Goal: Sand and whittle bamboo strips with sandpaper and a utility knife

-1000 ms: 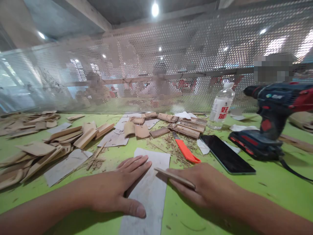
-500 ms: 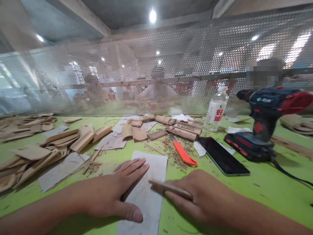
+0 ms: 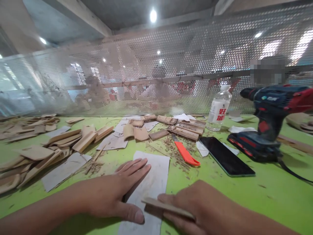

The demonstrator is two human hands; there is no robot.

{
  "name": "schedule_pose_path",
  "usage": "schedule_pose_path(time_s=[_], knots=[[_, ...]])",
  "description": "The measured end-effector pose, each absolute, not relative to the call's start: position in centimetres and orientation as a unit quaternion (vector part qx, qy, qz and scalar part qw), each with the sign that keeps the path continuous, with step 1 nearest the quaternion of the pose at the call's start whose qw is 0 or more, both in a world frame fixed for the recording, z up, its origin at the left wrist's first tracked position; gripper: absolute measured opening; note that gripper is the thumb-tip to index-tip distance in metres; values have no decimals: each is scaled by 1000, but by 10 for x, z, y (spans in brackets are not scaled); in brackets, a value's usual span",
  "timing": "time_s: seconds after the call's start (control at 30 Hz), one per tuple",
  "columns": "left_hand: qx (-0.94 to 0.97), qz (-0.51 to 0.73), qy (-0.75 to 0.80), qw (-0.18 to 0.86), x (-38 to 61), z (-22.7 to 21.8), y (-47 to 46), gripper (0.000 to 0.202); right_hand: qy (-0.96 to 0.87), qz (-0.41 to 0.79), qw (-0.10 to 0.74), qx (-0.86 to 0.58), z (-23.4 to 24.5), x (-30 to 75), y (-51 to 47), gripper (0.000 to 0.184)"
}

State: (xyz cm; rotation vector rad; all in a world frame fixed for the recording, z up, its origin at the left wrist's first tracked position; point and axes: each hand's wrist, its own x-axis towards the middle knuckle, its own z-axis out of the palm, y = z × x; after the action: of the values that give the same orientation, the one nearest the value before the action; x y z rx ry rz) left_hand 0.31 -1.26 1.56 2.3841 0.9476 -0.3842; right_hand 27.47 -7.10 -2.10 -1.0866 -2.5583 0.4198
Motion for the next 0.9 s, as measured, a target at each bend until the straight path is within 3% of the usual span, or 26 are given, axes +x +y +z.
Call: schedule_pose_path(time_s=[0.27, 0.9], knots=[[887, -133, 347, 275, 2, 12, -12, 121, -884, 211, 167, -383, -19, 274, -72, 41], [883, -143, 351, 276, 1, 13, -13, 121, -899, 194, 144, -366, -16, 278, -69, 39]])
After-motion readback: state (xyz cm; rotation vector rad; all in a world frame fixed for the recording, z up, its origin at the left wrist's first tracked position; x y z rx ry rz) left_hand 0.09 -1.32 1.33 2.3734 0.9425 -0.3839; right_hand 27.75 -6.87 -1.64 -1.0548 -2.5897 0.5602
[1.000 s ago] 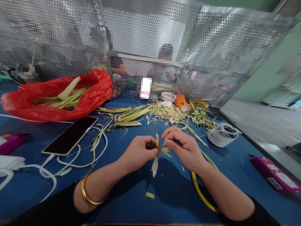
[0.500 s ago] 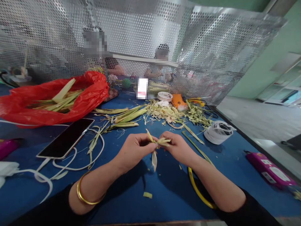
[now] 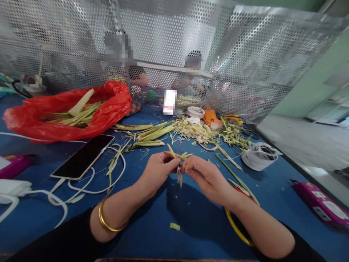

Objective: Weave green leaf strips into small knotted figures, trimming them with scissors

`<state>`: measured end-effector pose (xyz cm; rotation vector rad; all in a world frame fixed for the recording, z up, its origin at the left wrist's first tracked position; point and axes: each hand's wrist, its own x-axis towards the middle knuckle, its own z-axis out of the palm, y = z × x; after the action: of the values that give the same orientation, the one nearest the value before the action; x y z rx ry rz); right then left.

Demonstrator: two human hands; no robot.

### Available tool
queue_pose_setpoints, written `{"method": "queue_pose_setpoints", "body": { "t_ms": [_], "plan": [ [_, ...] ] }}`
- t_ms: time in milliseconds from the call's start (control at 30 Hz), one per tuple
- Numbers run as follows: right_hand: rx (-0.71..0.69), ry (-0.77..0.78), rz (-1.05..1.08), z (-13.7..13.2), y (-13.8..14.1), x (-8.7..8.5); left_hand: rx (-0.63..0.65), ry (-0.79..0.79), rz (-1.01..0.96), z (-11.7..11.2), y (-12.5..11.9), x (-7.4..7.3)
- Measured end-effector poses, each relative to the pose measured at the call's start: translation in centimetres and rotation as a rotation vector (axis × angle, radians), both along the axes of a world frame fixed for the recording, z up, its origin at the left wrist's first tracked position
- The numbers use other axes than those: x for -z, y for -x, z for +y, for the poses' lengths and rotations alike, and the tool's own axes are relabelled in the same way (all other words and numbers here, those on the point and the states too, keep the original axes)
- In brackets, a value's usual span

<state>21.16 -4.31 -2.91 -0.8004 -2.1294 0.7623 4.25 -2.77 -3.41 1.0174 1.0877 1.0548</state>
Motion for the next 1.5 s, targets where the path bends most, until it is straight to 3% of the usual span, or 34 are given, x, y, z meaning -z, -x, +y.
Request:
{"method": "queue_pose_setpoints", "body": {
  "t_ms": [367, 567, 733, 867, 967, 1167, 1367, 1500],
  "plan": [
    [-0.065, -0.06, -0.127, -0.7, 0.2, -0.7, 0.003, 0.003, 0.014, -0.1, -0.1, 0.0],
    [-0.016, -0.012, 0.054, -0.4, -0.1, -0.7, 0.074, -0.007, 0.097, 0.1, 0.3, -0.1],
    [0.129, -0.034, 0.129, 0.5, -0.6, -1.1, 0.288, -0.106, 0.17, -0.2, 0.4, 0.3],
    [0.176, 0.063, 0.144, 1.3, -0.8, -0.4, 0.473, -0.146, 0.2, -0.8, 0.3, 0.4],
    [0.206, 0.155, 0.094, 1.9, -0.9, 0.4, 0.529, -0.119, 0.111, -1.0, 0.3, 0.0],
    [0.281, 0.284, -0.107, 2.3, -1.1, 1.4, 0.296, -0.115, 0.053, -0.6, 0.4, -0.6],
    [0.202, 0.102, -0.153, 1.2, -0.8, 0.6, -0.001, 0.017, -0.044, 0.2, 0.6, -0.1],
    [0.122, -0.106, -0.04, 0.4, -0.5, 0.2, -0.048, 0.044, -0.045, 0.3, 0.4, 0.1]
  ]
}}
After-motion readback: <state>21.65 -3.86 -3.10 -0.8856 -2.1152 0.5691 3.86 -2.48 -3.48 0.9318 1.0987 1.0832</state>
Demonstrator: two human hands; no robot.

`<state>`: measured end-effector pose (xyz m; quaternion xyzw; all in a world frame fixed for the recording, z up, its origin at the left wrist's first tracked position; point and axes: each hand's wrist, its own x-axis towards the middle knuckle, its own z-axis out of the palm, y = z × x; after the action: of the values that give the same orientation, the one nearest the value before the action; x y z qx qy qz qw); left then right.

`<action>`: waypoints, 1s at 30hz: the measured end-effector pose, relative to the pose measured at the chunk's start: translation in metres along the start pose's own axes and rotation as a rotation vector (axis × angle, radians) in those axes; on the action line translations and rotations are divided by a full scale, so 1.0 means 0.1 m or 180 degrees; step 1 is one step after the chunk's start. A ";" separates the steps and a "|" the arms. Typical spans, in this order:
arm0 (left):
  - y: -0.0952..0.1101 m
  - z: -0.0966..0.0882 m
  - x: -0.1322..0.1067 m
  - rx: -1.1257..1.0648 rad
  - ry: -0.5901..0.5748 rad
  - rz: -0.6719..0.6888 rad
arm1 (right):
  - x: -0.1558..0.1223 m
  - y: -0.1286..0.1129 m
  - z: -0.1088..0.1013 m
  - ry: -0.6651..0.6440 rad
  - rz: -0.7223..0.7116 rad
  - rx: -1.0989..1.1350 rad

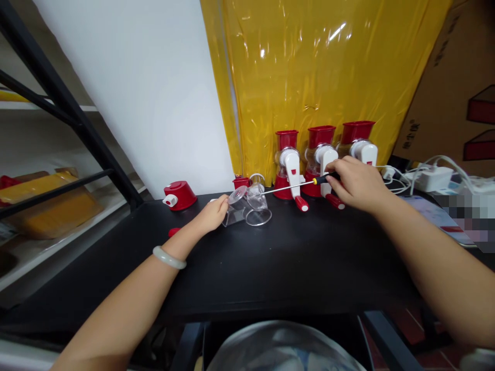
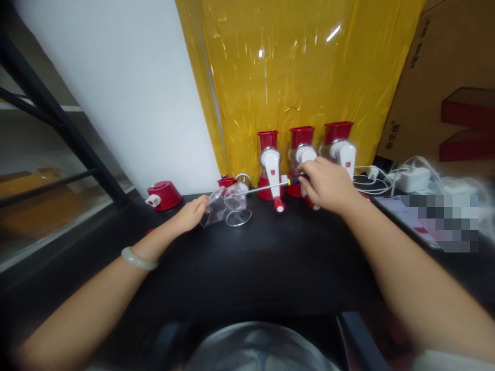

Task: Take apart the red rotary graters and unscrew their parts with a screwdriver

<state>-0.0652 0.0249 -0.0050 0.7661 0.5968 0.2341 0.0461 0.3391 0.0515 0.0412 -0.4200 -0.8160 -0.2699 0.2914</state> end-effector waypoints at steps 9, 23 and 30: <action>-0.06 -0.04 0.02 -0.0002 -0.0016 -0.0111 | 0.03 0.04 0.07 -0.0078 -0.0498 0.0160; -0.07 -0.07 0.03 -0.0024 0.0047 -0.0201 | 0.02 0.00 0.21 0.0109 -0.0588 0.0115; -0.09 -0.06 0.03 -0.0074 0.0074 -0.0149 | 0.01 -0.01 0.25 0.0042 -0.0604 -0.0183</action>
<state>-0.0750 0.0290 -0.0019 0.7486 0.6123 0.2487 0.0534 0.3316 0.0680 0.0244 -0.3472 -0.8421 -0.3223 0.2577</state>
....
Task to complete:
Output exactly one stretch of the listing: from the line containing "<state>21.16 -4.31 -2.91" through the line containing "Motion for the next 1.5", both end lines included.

Solution for this problem:
<state>21.16 -4.31 -2.91 -0.8004 -2.1294 0.7623 4.25 -2.77 -3.41 1.0174 1.0877 1.0548</state>
Motion for the next 1.5 s, targets where the path bends most, until it is straight to 3% of the usual span, or 34 are given, x, y, z meaning -z, -x, +y.

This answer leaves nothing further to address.